Listography - five top toys of all time

Katetakes5, fretting efficiently over her Christmas lists, is anxious to identify the top five toys of all time. Parent bloggers are invited to spare each other a fortune by listing their soundest investments in infant pleasure. This troubles me. My six-year-old rejoices in jay cloths, Post-it notes, cotton wool pads and twine. They form flaccid sculptures under his bed and have cost me half a dozen Hoover belts. My nine-year-old's wish-list would enrapture the auditors at Claire's Accessories. I'm the only one who plays Sylvanian Families in our house. But below are five ingredients that have, over years, made child-rearing that much easier.

Hoops  The sort you see in Victorian etchings being bowled along with sticks.

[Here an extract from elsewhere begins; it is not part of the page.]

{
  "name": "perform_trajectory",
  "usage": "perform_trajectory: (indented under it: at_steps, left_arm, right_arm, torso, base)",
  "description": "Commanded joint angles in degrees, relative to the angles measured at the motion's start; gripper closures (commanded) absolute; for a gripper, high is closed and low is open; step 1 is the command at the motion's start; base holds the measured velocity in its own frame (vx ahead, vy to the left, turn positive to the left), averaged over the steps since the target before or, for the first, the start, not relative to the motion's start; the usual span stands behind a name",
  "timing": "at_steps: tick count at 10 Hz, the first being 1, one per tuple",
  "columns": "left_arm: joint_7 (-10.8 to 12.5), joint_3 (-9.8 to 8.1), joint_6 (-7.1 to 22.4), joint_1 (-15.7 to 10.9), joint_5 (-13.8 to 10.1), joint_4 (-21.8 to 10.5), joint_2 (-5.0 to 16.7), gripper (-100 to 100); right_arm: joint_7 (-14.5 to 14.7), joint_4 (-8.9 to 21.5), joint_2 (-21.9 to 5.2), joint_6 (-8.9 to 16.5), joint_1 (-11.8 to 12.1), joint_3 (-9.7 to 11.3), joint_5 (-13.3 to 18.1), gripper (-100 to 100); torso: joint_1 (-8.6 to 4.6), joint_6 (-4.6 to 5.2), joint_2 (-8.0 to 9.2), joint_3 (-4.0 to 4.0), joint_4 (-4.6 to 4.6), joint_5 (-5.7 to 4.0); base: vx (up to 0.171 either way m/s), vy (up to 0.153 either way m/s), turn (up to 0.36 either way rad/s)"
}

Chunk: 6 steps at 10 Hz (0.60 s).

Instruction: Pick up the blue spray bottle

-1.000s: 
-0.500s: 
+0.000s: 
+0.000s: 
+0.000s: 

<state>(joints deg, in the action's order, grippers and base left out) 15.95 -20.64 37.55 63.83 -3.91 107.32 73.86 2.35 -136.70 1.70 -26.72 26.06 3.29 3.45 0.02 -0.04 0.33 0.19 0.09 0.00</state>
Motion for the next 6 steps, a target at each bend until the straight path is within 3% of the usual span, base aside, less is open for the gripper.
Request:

Modern descendents are rainbow-hued and pleasurably pliant with built-in rattle sounds and twinkly spangles. Ours have functioned as fairy rings, skipping aids, lassoos, bridles and ground-hugging boomerangs. They are the highlight of home-made assault courses and, when whirled round the midriff, handy for dislodging Mummy's fleshy extras.

Hobby horse  Yes, the Victorians were in to these too, but a century and a half hasn't dulled the appeal (only added a neigh when you tweak the right ear). A pink unicorn and his chestnut companion have been stabled beneath the kitchen table for the last five years. They have galloped their owners to school and doubled as Harry Potter broomsticks. Now they are easing my daughter through the first longing pangs of pony madness and, at £4.99 when I last endured Toys R Us, they are usefully cheaper than the real thing.

Orchard Games  Any and all of these inventive board games, but 'Tummy Ache' wins in the vicarage. 'Looks like Mummy's cooking!' cries my little one gleefully when he draws from the card pile a maggoty stew. It was mastered aged three and remains a reliable after-school time-slayer. It's portable, suspenseful and, most valuable of all, it makes a helping of broccoli desirable.

Build It Construction Set  My husband gets a man in to hang a towel ring, but he and the six-year-old have conjured ducks and trucks and robots and dinosaurs from these chunky plastic bolts and screws. It's two dozen toys in one when you wield the outsized spanner, and, three years after its arrival from The Early Learning Centre, it still keeps both boys peaceably out of my way.

Slide  I'm not sure if this is allowed because it's big and expensive and does not enhance a herbaceous border. Our basic blue chute rewarded my daughter for her first successful potty trial. Seven years on it's still in weekly use. It's also a social ice breaker: test a guest with a challenge to sample it. If they rise to the occasion you've found a worthwhile new friend.

Comments

  1. The classics win out every time... Thanks for joining in - congratulations on breaking your duck in the world of linkies!

    ReplyDelete
  2. What about the trampoline? It's even bigger and expensiver than the slide, but it doubles nicely as a cage in which to incarcerate the kids until tea-time.